Editor's Note: Global breast cancer researchers are tackling cutting-edge questions to inform clinical trial design and guide future treatment decisions. At the 2024 San Antonio Breast Cancer Symposium (SABCS), an internationally renowned panel of experts explored two of the most pressing topics in translational medicine—how to define triple-negative breast cancer (TNBC) and the development of tumor-agnostic therapies.

The Translational Medicine Controversies session was held on Wednesday, December 11, from 2:00 PM to 3:00 PM (CST) at the Henry B. Gonzalez Convention Center, “Stars at Night Ballroom 1-2.” Dr. Antonio Wolff, professor of oncology at Johns Hopkins University and interim director of the Breast and Gynecologic Malignancies Program at the Sidney Kimmel Comprehensive Cancer Center, moderated the session.

“These topics may not be inherently controversial, but the rapid advancements in these fields bring challenges and raise many questions,” said Dr. Wolff. “These include how we conduct clinical trials in oncology and how we treat patients diagnosed with breast cancer. We had an outstanding group of speakers discussing the latest research in these areas and how that research translates into clinical practice.”

Topic 1: Defining Triple-Negative Breast Cancer

Panelists:

• Dr. Rebecca Dent, Senior Consultant and Director of Medical Oncology at the National Cancer Centre Singapore, and Associate Professor at Duke-NUS Medical School.
• Dr. Charles Perou, Professor of Genetics at the University of North Carolina at Chapel Hill, Co-Director of the Computational Medicine Program, and Director of Bioinformatics and Breast Cancer Research at the Lineberger Comprehensive Cancer Center.

“This topic is critical because we diagnose and make initial clinical decisions based on traditional breast cancer phenotypes,” explained Dr. Wolff. “These are primarily defined by three immunohistochemical biomarkers—estrogen receptor (ER), progesterone receptor (PR), and HER2 receptor expression, along with various tumor proliferation indicators.”

These biomarkers help clinicians identify tumors and guide treatment decisions based on prognosis and potential therapeutic benefit, whether in early-stage or metastatic settings, for ER-positive, HER2-positive, or TNBC cases.

“TNBC is particularly challenging because labeling it as ‘triple-negative’ acknowledges that we don’t fully understand what it is,” said Dr. Wolff. “We know these tumors are not driven by ER or HER2 pathways, but we lack a clear understanding of what does drive them.”

The panelists discussed several emerging therapeutic targets and treatments beyond traditional cytotoxic agents, as well as additional biomarkers that could improve tumor identification and enable more personalized treatment approaches for patients often broadly categorized under TNBC.

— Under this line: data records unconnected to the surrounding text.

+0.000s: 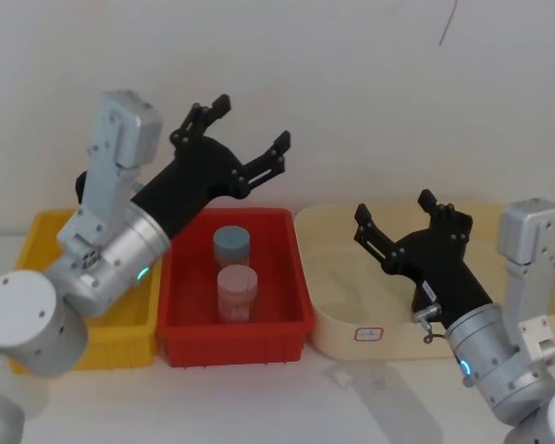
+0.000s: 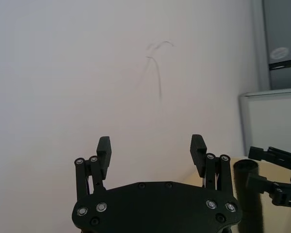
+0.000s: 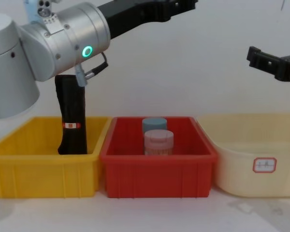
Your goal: Pick up the garbage bag with the one hand and transfer it to the other hand.
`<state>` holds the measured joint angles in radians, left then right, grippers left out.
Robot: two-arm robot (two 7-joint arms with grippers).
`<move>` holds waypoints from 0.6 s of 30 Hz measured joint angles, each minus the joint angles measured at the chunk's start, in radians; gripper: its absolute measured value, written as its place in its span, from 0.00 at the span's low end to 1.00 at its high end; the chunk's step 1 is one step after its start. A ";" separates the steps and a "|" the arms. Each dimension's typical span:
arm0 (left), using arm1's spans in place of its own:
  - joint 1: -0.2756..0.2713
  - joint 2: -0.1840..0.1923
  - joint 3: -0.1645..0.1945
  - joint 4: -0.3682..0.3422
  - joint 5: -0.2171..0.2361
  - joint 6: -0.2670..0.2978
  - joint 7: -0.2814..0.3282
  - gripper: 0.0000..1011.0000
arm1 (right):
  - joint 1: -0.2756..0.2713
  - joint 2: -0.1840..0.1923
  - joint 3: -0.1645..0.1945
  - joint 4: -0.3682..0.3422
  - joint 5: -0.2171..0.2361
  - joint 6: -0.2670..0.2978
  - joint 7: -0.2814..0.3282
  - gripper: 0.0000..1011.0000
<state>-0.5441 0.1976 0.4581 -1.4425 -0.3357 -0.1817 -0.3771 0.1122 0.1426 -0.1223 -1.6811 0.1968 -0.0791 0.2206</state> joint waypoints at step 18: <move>0.222 0.065 -0.074 -0.248 0.141 0.017 0.213 0.99 | 0.007 0.012 -0.039 0.028 -0.002 0.008 0.003 0.99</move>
<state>-0.3224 0.2621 0.3846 -1.6904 -0.1945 -0.1651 -0.1642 0.1188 0.1550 -0.1614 -1.6529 0.1951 -0.0707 0.2232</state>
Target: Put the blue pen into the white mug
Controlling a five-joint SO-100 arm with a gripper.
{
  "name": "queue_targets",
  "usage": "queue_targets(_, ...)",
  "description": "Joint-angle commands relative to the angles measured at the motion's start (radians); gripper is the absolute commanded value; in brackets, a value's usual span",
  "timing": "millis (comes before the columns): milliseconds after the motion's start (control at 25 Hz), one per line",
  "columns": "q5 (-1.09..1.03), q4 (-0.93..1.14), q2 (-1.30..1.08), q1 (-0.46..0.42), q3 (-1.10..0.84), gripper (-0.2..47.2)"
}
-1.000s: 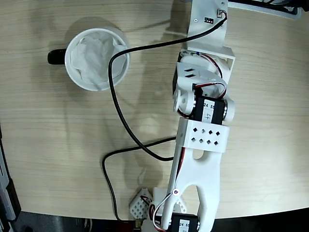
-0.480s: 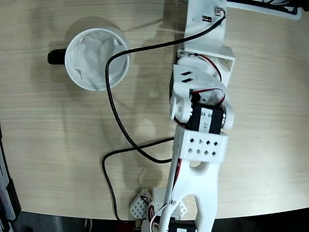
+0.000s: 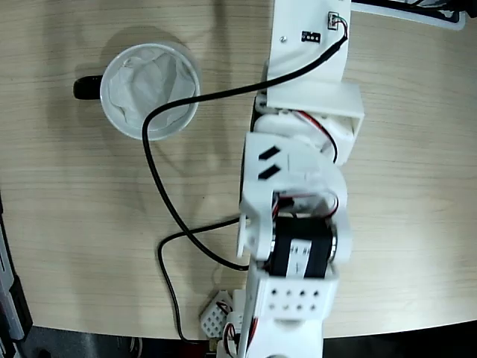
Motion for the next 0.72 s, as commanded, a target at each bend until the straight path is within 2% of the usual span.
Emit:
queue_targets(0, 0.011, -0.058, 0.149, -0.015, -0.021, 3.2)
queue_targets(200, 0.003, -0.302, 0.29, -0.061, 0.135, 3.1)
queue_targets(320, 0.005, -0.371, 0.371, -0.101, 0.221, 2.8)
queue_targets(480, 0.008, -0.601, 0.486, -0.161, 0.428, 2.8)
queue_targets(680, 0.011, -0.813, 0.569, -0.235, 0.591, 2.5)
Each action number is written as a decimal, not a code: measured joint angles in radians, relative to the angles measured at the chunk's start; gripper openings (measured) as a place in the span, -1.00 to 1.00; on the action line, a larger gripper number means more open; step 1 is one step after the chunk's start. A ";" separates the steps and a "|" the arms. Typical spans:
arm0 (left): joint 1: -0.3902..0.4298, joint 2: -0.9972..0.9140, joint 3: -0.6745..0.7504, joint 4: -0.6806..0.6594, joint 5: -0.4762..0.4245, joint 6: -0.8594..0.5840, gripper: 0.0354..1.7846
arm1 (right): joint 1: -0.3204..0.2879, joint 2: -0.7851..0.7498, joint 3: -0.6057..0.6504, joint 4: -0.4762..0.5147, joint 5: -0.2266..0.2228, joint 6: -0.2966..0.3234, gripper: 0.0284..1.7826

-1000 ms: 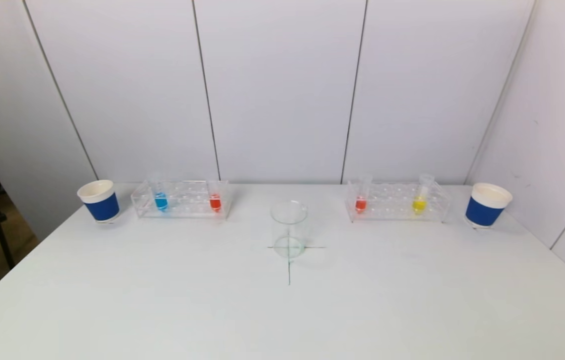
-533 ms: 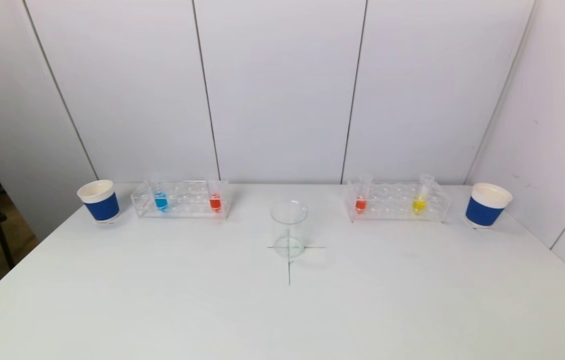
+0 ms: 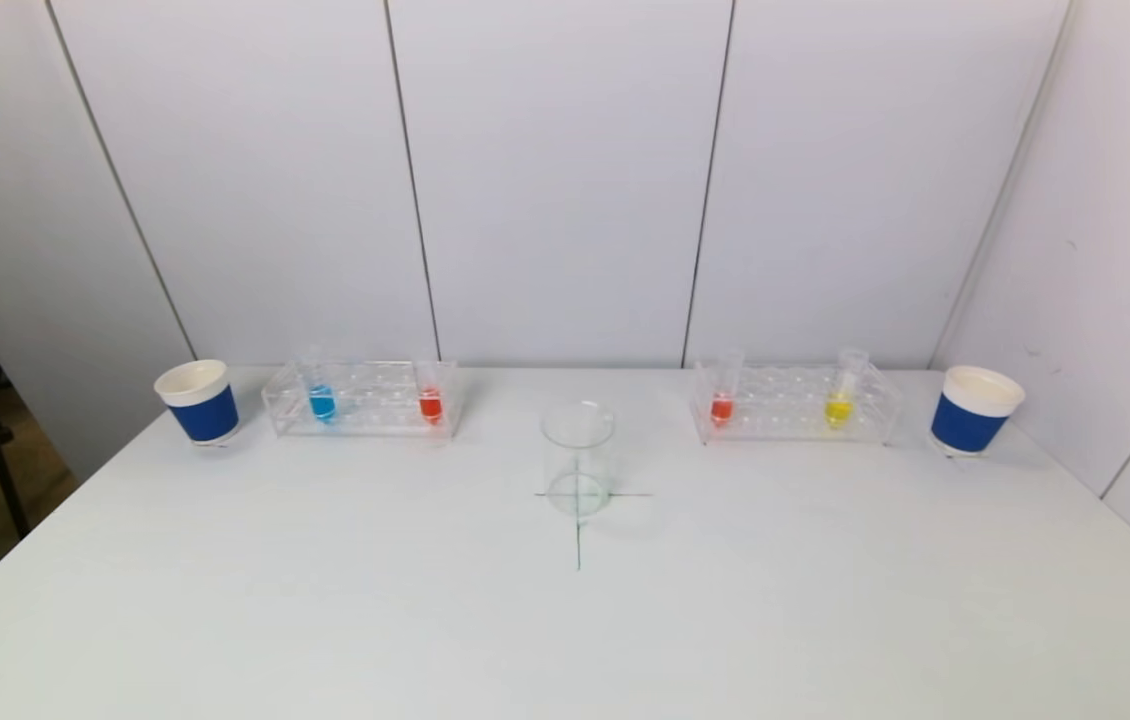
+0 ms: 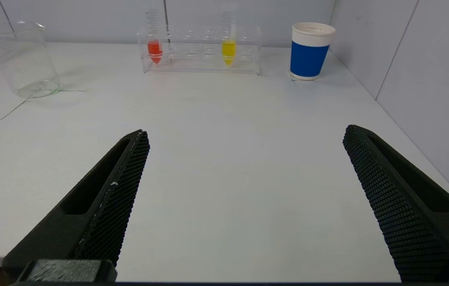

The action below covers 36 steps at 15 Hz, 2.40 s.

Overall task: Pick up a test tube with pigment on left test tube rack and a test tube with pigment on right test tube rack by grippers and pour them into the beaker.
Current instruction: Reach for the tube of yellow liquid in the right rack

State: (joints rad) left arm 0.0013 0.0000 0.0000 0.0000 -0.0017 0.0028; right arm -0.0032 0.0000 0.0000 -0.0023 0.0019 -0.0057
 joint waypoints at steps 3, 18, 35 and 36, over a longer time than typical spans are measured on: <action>0.000 0.000 0.000 0.000 0.000 0.000 0.98 | -0.001 0.000 0.000 -0.005 -0.001 -0.005 0.99; 0.000 0.000 0.000 0.000 0.000 0.000 0.98 | 0.004 0.344 -0.402 -0.007 0.034 -0.002 0.99; 0.000 0.000 0.000 0.000 0.000 0.000 0.98 | 0.000 1.389 -0.526 -0.770 0.059 0.056 0.99; 0.000 0.000 0.000 0.000 0.000 0.000 0.98 | -0.001 1.444 -0.523 -0.826 0.058 0.055 0.99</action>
State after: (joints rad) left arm 0.0013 0.0000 0.0000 0.0000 -0.0017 0.0032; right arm -0.0047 1.4436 -0.5234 -0.8279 0.0600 0.0496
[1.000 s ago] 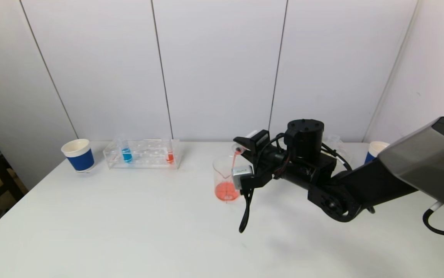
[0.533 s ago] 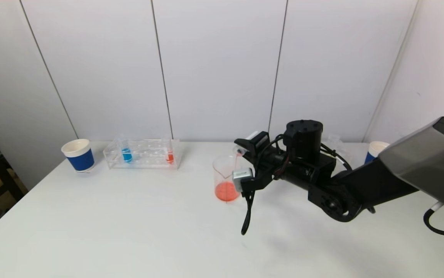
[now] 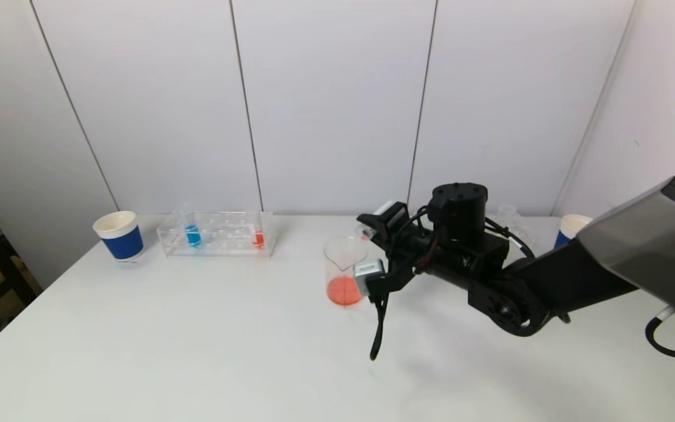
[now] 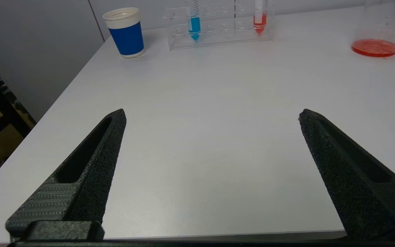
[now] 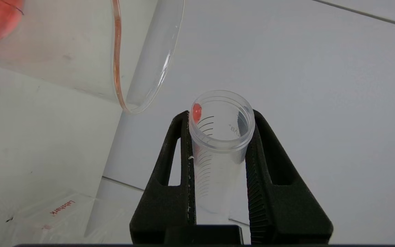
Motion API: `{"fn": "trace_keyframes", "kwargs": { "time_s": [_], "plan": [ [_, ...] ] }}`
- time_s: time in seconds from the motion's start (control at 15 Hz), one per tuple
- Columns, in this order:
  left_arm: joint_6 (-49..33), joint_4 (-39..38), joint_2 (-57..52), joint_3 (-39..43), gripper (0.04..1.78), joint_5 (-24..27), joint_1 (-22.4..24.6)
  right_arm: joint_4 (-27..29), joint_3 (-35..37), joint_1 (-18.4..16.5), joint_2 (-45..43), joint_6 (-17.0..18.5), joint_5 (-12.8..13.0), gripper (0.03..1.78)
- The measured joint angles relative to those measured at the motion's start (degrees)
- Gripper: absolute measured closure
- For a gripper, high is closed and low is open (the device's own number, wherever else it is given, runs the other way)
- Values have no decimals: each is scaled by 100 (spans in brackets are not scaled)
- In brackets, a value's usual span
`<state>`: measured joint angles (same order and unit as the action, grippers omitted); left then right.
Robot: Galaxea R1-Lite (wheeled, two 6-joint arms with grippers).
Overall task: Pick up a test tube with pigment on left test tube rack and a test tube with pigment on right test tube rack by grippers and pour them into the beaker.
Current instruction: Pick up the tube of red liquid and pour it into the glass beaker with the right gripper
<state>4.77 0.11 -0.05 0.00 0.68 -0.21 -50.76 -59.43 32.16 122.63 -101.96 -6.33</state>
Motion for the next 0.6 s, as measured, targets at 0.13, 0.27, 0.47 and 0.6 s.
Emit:
{"fn": "trace_keyframes", "kwargs": {
  "time_s": [0.13,0.27,0.47,0.6],
  "plan": [
    [0,-1,0,0,6,2,0,134,-22,26,-11,-96,66,133],
    [-2,0,0,0,6,2,0,258,-38,55,-41,-173,118,133],
    [-2,0,0,0,6,2,0,453,-46,67,-113,-305,160,133],
    [-2,0,0,0,6,2,0,538,-68,77,-160,-402,219,133]
  ]
}}
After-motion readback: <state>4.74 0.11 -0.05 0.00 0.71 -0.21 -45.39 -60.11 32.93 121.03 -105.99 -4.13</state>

Topic 2: Tumor-Agnostic Drug Development

Panelists:

• Dr. Funda Meric-Bernstam, Chair of Investigational Cancer Therapeutics at MD Anderson Cancer Center and Medical Director of the Institute for Personalized Cancer Therapy.
• Dr. Fabrice André, Director of Breast Cancer Research at Gustave Roussy Cancer Center, Professor of Medicine at Paris-Saclay University, and Advisor in Medical Oncology.

“The concept of tumor-agnostic drug development represents an evolution in our understanding of cancer,” said Dr. Wolff. “It complements the historical role of anatomy in medical education, clinical research, and the organization of subspecialty patient care, where cancers have traditionally been treated based on their organ of origin.”

This rapidly evolving area of research has demonstrated the therapeutic potential of targeting tumor and microenvironment interactions, as seen with drugs like immune checkpoint inhibitors such as pembrolizumab. These approaches are less dependent on tumor phenotype or the anatomical and histological classification of primary tumors.

“These findings suggest that many molecular events driving cancer progression are shared across different tumor types,” Dr. Wolff noted. “This could inform treatments that go beyond traditional diagnoses like breast, pancreatic, or ovarian cancer.”

He explained that tumors with similar molecular profiles, regardless of their tissue of origin, could theoretically be treated with the same therapies.

“The challenge now is determining what additional tissue, imaging, or blood tests clinicians and researchers should consider when treating patients or designing clinical trials,” said Dr. Wolff. “These tools should complement expert pathology to help design more relevant and informative trials and ultimately guide better clinical decisions for patients.”

Conclusion

The Translational Medicine Controversies session shed light on key challenges in defining TNBC and advancing tumor-agnostic therapies. These discussions highlighted the importance of refining tumor classification and broadening therapeutic approaches to improve patient outcomes.

By embracing molecular and biological insights, researchers and clinicians aim to develop personalized treatments, improve clinical trial designs, and address the complexities of cancer beyond traditional paradigms. As the field continues to evolve, these advancements promise to redefine breast cancer care and set new standards for precision oncology.